• Task objective
Print the listing below verbatim, passing over each picture.

• Given information
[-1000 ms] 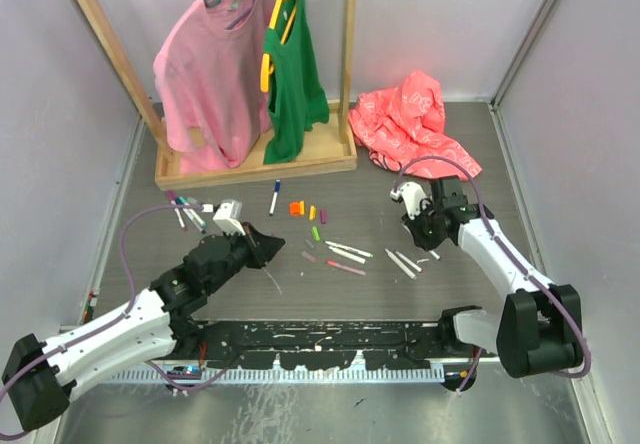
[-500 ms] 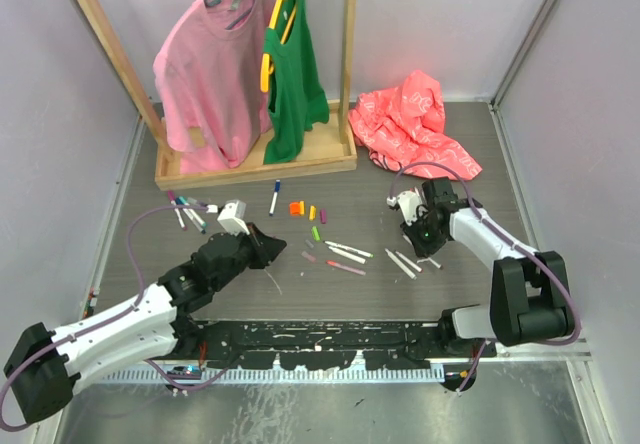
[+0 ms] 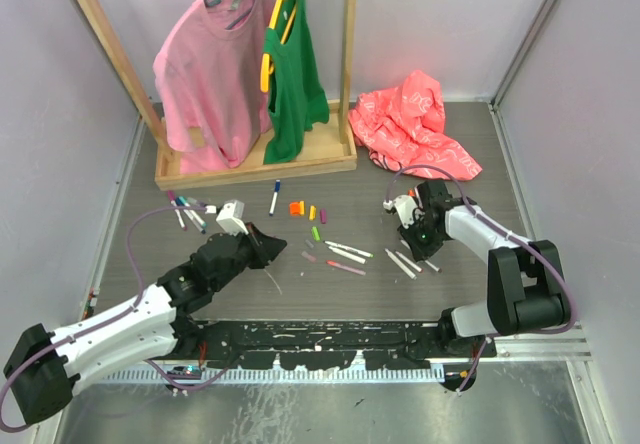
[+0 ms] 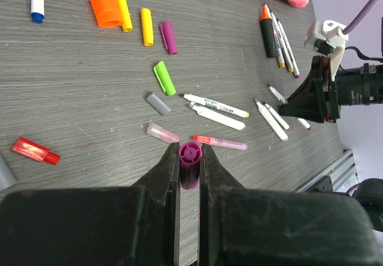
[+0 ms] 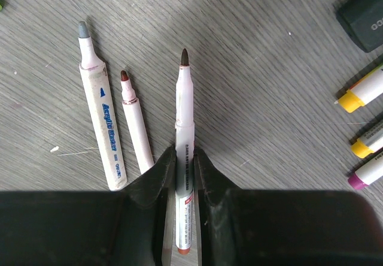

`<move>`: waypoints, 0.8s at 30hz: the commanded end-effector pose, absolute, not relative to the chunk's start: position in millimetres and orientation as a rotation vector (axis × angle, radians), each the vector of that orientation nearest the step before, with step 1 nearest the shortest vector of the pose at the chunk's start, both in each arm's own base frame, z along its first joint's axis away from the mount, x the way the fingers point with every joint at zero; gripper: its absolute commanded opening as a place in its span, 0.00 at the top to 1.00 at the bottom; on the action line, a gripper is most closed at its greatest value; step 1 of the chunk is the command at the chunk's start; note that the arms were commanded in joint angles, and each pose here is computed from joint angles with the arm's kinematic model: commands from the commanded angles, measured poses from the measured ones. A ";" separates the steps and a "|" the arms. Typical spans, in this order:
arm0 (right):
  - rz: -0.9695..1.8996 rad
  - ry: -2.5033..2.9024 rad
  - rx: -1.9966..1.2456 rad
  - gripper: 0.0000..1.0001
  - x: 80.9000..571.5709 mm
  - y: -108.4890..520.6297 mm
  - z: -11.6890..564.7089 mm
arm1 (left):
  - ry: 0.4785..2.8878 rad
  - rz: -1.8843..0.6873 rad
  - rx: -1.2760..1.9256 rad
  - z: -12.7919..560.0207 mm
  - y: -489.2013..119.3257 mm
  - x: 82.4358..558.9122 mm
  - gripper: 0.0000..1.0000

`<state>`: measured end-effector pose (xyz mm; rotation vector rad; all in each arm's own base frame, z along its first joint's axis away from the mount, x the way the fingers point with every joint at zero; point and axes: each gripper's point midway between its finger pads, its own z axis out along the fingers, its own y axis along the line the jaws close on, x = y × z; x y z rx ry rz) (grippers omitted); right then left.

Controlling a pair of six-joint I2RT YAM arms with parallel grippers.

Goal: Open the pen caps
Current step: Place the pen at the center of the board.

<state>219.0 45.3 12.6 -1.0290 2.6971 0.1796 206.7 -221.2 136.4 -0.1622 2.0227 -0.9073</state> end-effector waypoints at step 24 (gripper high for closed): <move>0.165 2.646 -1.012 0.73 233.0 49.1 27.6 | 2.019 -0.906 -0.190 140.7 -223.4 212.4 1.00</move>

• Answer box
[-1000 ms] 
[-500 ms] 
[+0 ms] 
[+0 ms] 
[+0 ms] 

`<move>`: waypoints, 0.8s at 30hz: the commanded end-effector pose, absolute, not relative to the chunk's start: position in millimetres and orientation as a rotation vector (axis × angle, radians), each the vector of that orientation nearest the step before, with step 1 nearest the shortest vector of the pose at the chunk's start, both in each arm's own base frame, z along its first joint's axis away from the mount, x the way the fingers point with every joint at zero; gripper: its absolute commanded opening as a place in its span, 0.00 at the top to 1.00 at the bottom; on the action line, a gripper is most closed at its greatest value; step 1 of the chunk is the command at the chunk's start; note that the arms were commanded in joint angles, and each pose here is computed from joint angles with the arm's kinematic model: commands from the commanded angles, measured poses from the measured ones. A ";" separates the steps and a "|" the arms. Typical spans, in this order:
arm0 (right):
  - rz: -0.9695..1.8996 rad
  - ry: -2.5033..2.9024 rad
  - rx: -1.9966..1.2456 rad
  - gripper: 0.0000..1.0001
  - x: 80.9000..571.5709 mm
  - y: -108.4890..520.6297 mm
  - z: -11.6890..564.7089 mm
arm1 (left):
  - ry: 0.4785..2.8878 rad
  - rz: -1.8843..0.6873 rad
  - rx: -1.2760..1.9256 rad
  - z: -12.7919..560.0207 mm
  - y: -489.2013..119.3257 mm
  - x: 82.4358..558.9122 mm
  - gripper: 0.0000..1.0000

`<state>`: measured end-effector pose (xyz mm; rotation vector rad; all in each arm's own base frame, z along its first joint's axis away from the mount, x the way the fingers point with every joint at zero; point and axes: each gripper's point midway between its finger pads, its own z axis out along the fingers, its own y axis along the line the jaws close on, x = y × z; x y z rx ry rz) (grippers omitted); right then left.

Controlling a pair of six-joint I2RT YAM arms with parallel grippers.

Goal: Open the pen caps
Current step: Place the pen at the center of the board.

<state>219.0 45.3 12.6 -1.0290 2.6971 0.1796 206.7 -221.2 136.4 -0.1622 2.0227 -0.9073</state> end-effector waypoints at step 24 (gripper high for closed): <move>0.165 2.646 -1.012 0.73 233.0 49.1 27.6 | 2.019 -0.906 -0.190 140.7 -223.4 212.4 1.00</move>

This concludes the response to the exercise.